• Problem to solve:
Copying rule for the data below: pictures stay out, and only the lines from the one with "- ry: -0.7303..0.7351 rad" down to the one with "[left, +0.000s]", inclusive, are repeated exactly.

*** Supplied records ***

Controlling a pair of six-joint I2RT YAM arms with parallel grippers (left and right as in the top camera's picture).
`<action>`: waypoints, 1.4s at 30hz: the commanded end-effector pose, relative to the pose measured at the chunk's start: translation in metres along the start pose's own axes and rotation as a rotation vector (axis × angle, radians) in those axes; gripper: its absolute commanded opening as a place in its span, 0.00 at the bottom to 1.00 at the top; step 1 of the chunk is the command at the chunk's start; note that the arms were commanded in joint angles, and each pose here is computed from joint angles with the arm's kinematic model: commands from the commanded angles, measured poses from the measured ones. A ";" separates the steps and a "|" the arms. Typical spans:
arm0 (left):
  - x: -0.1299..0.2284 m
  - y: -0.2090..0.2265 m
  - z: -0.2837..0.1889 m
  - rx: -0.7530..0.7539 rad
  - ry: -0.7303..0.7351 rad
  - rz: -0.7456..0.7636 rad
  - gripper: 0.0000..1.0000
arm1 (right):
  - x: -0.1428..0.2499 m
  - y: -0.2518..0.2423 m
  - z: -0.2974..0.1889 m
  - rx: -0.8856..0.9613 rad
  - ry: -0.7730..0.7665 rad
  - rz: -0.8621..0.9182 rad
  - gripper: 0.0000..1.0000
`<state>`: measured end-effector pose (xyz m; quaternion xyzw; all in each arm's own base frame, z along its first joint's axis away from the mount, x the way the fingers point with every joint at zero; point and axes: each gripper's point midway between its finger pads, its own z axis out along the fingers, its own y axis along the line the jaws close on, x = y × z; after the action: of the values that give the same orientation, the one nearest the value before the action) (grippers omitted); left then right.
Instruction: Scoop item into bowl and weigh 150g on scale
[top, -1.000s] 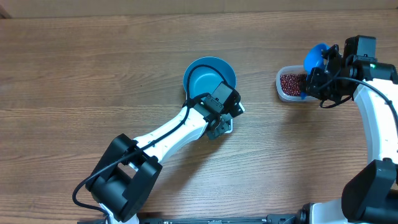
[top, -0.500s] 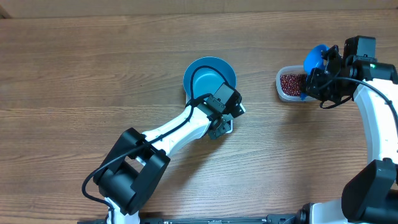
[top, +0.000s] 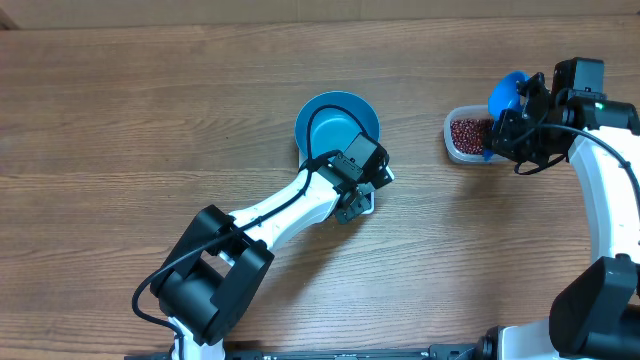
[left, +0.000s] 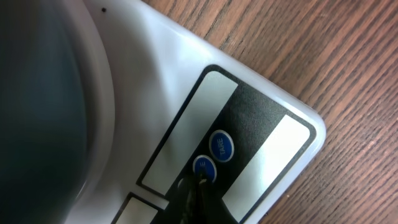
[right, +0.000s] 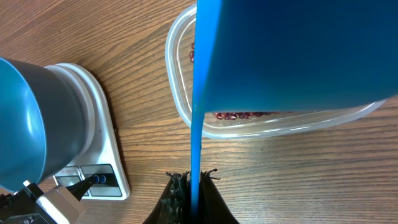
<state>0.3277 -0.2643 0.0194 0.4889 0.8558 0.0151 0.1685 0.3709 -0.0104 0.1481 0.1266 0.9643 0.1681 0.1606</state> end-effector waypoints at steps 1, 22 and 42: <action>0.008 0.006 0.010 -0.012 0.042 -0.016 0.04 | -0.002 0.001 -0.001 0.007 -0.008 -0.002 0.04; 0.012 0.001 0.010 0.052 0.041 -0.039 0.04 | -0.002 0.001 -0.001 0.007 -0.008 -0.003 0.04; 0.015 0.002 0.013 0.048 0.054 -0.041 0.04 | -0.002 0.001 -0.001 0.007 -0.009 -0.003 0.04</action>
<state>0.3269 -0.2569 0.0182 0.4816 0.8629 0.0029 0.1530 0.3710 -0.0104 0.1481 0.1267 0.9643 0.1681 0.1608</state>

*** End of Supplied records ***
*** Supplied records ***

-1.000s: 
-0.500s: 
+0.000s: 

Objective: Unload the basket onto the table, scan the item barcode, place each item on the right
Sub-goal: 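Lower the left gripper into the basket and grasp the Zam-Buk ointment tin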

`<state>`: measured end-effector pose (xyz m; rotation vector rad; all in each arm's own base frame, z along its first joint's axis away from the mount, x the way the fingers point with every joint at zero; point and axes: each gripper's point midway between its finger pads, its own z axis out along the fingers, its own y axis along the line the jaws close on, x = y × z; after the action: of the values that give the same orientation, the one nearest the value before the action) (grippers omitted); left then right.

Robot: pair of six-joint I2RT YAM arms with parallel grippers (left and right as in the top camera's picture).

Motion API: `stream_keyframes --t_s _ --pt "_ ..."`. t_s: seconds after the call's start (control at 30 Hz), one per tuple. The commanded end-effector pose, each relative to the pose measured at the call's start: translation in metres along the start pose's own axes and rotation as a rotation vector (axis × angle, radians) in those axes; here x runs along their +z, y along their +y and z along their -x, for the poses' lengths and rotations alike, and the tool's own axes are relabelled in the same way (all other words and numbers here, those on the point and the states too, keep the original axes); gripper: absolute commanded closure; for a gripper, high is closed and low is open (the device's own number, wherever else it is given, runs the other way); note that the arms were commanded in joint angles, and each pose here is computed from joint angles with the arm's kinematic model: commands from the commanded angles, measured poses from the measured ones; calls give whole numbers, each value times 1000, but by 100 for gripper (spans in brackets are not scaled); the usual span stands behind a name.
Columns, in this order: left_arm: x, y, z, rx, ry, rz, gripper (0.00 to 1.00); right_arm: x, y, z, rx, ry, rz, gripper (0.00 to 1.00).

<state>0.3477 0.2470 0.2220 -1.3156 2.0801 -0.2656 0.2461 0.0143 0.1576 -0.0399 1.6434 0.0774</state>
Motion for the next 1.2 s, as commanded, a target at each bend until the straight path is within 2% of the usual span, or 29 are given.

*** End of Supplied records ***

• Exercise answer:
  - ry: -0.7303..0.7351 rad
  - rz: -0.7456..0.7636 rad
  - gripper: 0.0000..1.0000
arm1 (right):
  - x: -0.1428..0.2499 m
  - y: -0.2518..0.2423 m
  - z: -0.2974..0.1889 m
  - rx: -0.8856..0.9613 rad
  - ry: -0.7730..0.7665 rad
  - rz: -0.8621..0.9182 rad
  - gripper: 0.0000..1.0000
`<state>`: measured end-effector pose (xyz m; quaternion xyzw; all in each arm's own base frame, z along its first joint's axis away from the mount, x the way the fingers point with every joint at zero; point and axes: each gripper's point midway between its finger pads, its own z axis out along the fingers, its own y axis along the line the jaws close on, x = y × z; after the action: of the values that give the same orientation, the one nearest the value before the action) (grippers omitted); left then right.
Instruction: Scoop item into bowl and weigh 150g on scale
[top, -1.000s] 
[top, -0.500s] 
[top, +0.000s] 
[left, +0.000s] 

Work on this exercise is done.